● Information provided
........

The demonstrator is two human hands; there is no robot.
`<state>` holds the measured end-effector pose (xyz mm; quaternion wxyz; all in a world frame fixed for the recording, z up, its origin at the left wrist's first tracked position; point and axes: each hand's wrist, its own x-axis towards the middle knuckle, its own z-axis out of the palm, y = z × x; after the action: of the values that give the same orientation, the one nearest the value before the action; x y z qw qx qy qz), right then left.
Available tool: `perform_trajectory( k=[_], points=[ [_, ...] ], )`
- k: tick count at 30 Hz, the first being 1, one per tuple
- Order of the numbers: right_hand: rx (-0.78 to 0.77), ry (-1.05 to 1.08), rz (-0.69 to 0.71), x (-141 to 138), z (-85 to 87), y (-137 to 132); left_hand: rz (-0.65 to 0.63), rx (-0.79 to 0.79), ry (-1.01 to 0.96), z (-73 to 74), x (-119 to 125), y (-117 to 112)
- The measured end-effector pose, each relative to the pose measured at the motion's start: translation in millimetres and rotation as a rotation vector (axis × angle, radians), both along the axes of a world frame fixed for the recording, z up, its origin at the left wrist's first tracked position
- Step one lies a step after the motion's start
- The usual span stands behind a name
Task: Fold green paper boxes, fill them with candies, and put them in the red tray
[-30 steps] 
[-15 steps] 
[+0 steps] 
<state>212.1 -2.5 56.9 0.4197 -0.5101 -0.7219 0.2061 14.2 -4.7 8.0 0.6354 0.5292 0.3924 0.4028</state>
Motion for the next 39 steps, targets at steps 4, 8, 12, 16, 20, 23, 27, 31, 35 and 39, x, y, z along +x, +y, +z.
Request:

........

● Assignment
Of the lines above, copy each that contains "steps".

● Written solution
[-30 steps] 
[-15 steps] 
[+0 steps] 
Motion for the next 39 steps, targets at steps 4, 8, 12, 16, 20, 23, 27, 31, 35 and 39, x, y, z along +x, +y, +z.

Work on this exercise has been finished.